WHAT TO PRODUCE: Your answer must be the data repeated exactly, with no pictures in it.

====== THE DATA

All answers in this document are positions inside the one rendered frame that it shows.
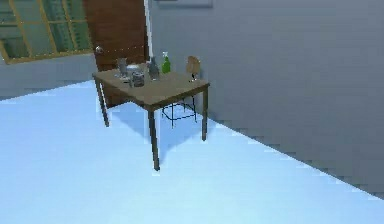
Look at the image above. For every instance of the silver round door knob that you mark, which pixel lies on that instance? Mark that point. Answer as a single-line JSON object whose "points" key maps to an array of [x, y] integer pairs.
{"points": [[98, 50]]}

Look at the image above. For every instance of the grey cup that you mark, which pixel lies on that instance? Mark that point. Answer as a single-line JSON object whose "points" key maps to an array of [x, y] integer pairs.
{"points": [[122, 66]]}

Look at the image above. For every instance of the brown wooden table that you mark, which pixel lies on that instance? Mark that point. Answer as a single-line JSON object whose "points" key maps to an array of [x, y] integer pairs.
{"points": [[163, 90]]}

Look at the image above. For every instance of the green spray bottle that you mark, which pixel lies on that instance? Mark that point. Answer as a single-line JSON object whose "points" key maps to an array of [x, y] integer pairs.
{"points": [[165, 65]]}

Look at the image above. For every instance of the wooden chair with black legs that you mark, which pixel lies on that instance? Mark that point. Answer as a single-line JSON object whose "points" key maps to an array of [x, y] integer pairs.
{"points": [[193, 66]]}

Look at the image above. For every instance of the grey metal pot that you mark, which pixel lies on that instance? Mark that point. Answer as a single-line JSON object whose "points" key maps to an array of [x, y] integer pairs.
{"points": [[137, 79]]}

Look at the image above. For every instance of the grey bottle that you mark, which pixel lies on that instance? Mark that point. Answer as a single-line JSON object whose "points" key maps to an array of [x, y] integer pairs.
{"points": [[153, 69]]}

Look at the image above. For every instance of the brown wooden room door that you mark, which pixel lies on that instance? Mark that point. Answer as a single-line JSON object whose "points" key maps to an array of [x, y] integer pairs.
{"points": [[116, 33]]}

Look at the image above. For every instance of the white bowl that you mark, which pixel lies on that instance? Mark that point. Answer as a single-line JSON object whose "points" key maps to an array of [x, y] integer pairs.
{"points": [[132, 69]]}

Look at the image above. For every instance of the yellow framed window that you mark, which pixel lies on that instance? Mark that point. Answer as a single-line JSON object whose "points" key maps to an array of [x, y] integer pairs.
{"points": [[43, 28]]}

============

PROBLEM SOLUTION:
All answers in this document are positions inside the one rendered frame that it shows.
Look at the image above. For every instance of the silver round door knob that you mark, which pixel lies on that instance? Mark that point. Answer as a single-line JSON object whose "points" key maps to an array of [x, y] integer pairs.
{"points": [[98, 50]]}

Look at the image above. For every instance of the grey cup that you mark, which pixel lies on that instance? Mark that point. Answer as a single-line JSON object whose "points" key maps to an array of [x, y] integer pairs.
{"points": [[122, 66]]}

Look at the image above. For every instance of the brown wooden table that you mark, which pixel lies on that instance? Mark that point. Answer as a single-line JSON object whose "points" key maps to an array of [x, y] integer pairs.
{"points": [[163, 90]]}

Look at the image above. For every instance of the green spray bottle that you mark, which pixel lies on that instance? Mark that point. Answer as a single-line JSON object whose "points" key maps to an array of [x, y] integer pairs.
{"points": [[165, 65]]}

Look at the image above. For every instance of the wooden chair with black legs that you mark, which pixel lies on that instance? Mark that point. Answer as a single-line JSON object whose "points" key maps to an array of [x, y] integer pairs.
{"points": [[193, 66]]}

Look at the image above. For every instance of the grey metal pot that you mark, which pixel lies on that instance? Mark that point. Answer as a single-line JSON object whose "points" key maps to an array of [x, y] integer pairs.
{"points": [[137, 79]]}

Look at the image above. For every instance of the grey bottle that you mark, which pixel lies on that instance? Mark that point. Answer as a single-line JSON object whose "points" key maps to an array of [x, y] integer pairs.
{"points": [[153, 69]]}

Look at the image above. For every instance of the brown wooden room door that you mark, which pixel lies on that instance? Mark that point. Answer as a single-line JSON object whose "points" key maps to an array of [x, y] integer pairs.
{"points": [[116, 33]]}

Look at the image above. For every instance of the white bowl that you mark, which pixel lies on that instance? Mark that point. Answer as a single-line JSON object whose "points" key maps to an array of [x, y] integer pairs.
{"points": [[132, 69]]}

Look at the image above. For every instance of the yellow framed window that you mark, which pixel lies on that instance? Mark that point. Answer as a single-line JSON object whose "points" key maps to an array of [x, y] integer pairs.
{"points": [[43, 28]]}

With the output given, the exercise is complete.